Except for ISPs who are too small to get their own prefix....
Right.
A local ISP might decide to facilitate shim6 for the benefit of its
customers
(i.e. the ISP plus its subscribers becomes a "site" in shim6 terms).
That
ISP would indeed have to do something, but not much - advertise two
prefixes
to its customers, who would thereby get 2N addresses where they had N
addresses before. Shim6 would do the rest in the hosts.
How then does the ISP perform any traffic engineering if all of the
control is in
the end-host? That needs a _lot_ of focus because ISPs aren't going to
put their
COGS into the hands of their end users.
See the TLV discussion that Jason started. While I'm not sure he has
the right mechanism, there is definitely a requirement for hosts
to switch locators on request from a TE function as well as on outage.

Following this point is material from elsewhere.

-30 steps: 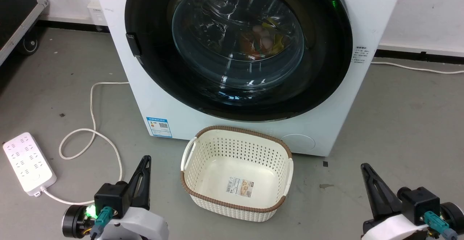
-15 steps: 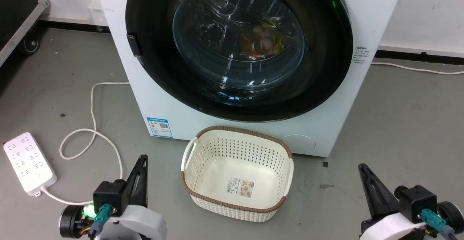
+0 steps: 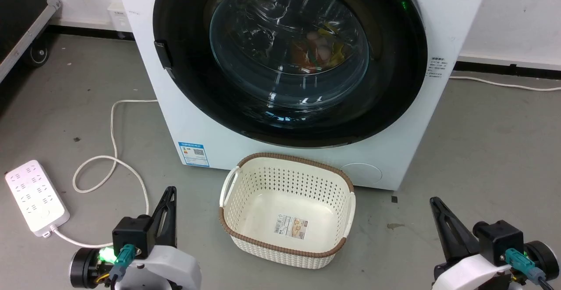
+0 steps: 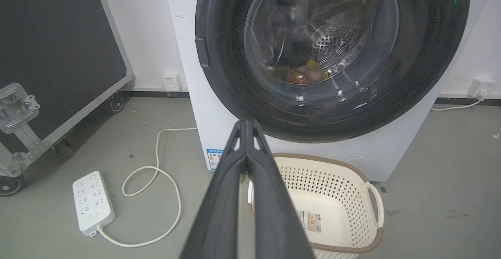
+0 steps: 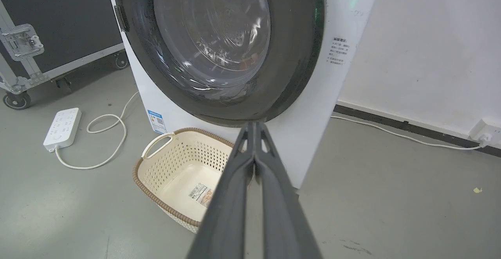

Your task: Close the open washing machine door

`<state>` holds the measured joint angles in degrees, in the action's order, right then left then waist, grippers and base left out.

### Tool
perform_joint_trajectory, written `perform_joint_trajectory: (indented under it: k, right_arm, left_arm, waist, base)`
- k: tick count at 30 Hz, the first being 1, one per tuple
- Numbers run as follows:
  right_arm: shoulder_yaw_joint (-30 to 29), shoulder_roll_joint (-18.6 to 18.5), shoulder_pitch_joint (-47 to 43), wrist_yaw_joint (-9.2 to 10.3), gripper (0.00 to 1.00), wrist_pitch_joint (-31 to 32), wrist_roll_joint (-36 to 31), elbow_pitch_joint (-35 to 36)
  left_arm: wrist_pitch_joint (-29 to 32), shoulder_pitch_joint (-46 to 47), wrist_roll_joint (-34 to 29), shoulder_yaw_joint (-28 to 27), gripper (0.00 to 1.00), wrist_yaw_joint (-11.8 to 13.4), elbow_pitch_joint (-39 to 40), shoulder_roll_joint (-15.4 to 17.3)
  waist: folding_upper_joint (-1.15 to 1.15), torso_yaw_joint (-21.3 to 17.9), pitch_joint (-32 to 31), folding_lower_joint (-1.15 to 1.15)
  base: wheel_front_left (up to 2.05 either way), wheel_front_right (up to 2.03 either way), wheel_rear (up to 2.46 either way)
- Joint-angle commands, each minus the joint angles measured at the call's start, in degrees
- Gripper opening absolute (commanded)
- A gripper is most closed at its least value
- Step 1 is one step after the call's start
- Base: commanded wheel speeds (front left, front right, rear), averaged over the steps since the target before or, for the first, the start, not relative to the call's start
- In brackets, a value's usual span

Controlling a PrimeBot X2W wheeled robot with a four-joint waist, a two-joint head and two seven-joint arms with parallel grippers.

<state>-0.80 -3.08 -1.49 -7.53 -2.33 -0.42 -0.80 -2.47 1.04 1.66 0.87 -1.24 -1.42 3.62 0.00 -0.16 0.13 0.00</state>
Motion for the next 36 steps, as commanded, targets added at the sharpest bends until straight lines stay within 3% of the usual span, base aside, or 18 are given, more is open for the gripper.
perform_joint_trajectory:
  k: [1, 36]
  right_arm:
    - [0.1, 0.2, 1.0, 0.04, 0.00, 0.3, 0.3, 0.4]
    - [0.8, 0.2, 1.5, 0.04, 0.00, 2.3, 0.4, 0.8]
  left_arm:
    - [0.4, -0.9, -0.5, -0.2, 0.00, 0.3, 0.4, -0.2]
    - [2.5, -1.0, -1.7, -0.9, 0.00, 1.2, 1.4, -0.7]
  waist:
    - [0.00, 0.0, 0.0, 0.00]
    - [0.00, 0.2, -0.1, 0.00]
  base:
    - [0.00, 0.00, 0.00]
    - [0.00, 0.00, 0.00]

[In both cases I've skimmed over exit router selection issues, which
still needs work.]
Understood, but do not forget inbound path selection or weighting or
preference
or whatever you want to call it. That needs to be controllable from
the network
level, not from the end hosts.
Yep. I think that is also a case where hosts will need to switch
on request.
Consider the current comfort level with the IPv4 style BGP
de-aggregate traffic engineering. Consider that the current
approach to
shim6 is less functional than the current IPv4 style multi-homing.

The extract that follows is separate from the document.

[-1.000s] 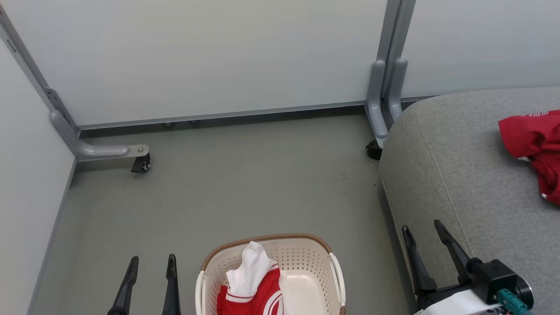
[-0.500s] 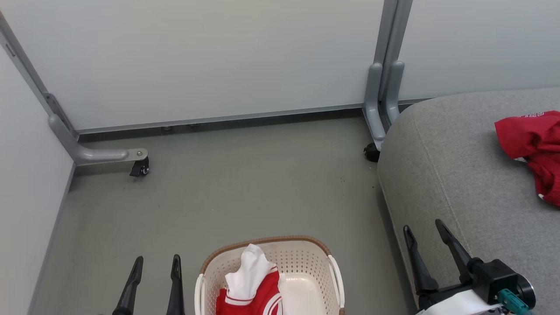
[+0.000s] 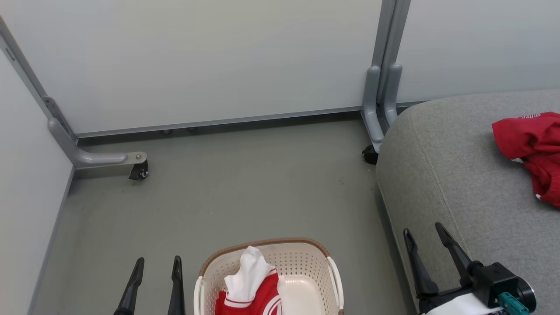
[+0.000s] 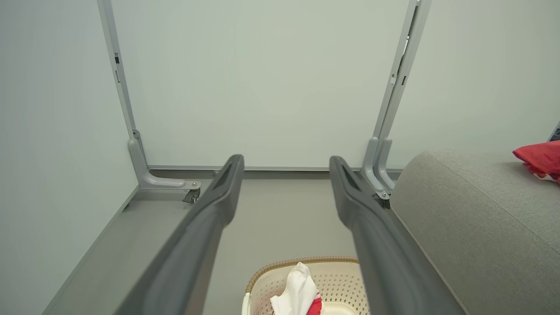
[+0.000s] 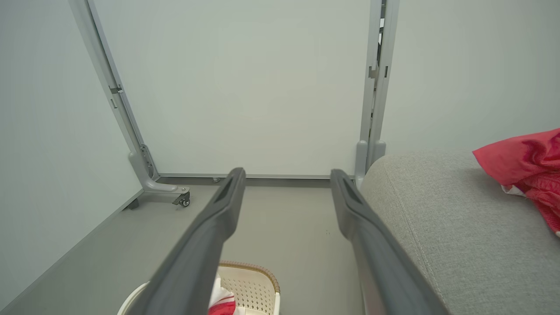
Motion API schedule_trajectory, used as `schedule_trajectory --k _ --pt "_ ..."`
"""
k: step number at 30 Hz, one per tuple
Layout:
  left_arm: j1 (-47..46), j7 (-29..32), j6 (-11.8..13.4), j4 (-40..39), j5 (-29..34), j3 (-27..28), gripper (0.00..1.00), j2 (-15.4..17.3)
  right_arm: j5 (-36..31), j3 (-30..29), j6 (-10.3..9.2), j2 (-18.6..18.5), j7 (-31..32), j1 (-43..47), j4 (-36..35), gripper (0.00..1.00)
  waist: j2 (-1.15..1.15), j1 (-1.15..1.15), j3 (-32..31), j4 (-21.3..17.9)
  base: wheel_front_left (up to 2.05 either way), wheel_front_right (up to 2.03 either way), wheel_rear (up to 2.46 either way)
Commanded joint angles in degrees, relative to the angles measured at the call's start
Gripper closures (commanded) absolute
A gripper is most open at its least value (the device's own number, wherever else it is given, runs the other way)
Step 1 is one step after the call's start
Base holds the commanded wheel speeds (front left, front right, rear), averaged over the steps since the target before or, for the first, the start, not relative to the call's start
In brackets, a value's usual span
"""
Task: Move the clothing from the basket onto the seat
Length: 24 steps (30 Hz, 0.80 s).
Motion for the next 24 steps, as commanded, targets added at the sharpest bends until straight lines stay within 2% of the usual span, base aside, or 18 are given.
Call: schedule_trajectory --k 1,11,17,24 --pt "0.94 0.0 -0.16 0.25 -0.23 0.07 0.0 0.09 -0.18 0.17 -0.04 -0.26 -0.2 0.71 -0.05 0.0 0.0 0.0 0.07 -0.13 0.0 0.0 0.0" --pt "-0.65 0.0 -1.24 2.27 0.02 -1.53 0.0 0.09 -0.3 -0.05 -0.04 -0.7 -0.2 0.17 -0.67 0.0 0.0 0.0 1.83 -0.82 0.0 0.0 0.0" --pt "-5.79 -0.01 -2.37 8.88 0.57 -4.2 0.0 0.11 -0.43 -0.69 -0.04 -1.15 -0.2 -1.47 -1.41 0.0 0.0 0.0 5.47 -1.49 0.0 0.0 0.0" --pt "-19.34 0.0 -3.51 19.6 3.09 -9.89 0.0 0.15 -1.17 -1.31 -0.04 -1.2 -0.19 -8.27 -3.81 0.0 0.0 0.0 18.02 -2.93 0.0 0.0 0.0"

I don't think that's true, from the requirements viewpoint
of the end user.
I don't care about the end user's requirements so much as the ISP's
requirements.
The ISPs are the ones that need to manage cost, so they need tools
equivalent to
what they have today.
Understood, but the IETF is supposed to balance everybody's interests -
not just the ISPs', not just the end users'.
Consider the the shim6 solution may be very different to operate
(configuring end hosts instead of Internet facing routers)
No configuration involved. Just a shim6 capable stack.
That's oversimplifying it, surely? With no consideration to (again)
traffic
engineering, I can believe the lack of configuration... but with
traffic engineering,
*something* needs to be configured.
Hopefully only in the TE system itself, but I'm assuming a non-existent
mechanism for distributing address selection policy to hosts. I do agree that
is an open requirement today.
and may
break current operational boundaries.
It seems more likely to make them irrelevant, to me.
Some would see that as a problem.
Busines model issue, I guess.
There's a big difference between what major sites with the weight to
get their prefix advertised can do and what small and medium businesses
without such weight can do. I don't doubt that a few thousand major
corporations will end up with PI-like solutions. I know that won't
happen
for tens of millions of small and medium businesses. I hope that ARIN
and all the RIRs move very carefully, for that reason.
Something like "you can get PI space if you have an ASN, when we run
out of ASNs
you run out of luck" ?
Well, we can easily fix the supply of ASNs. I think that when the
operators start yelling for that, the IETF and vendors know what to do.
But yes, PI doesn't scale. That's been known for ten years and I don't
see any new inventions that will change it.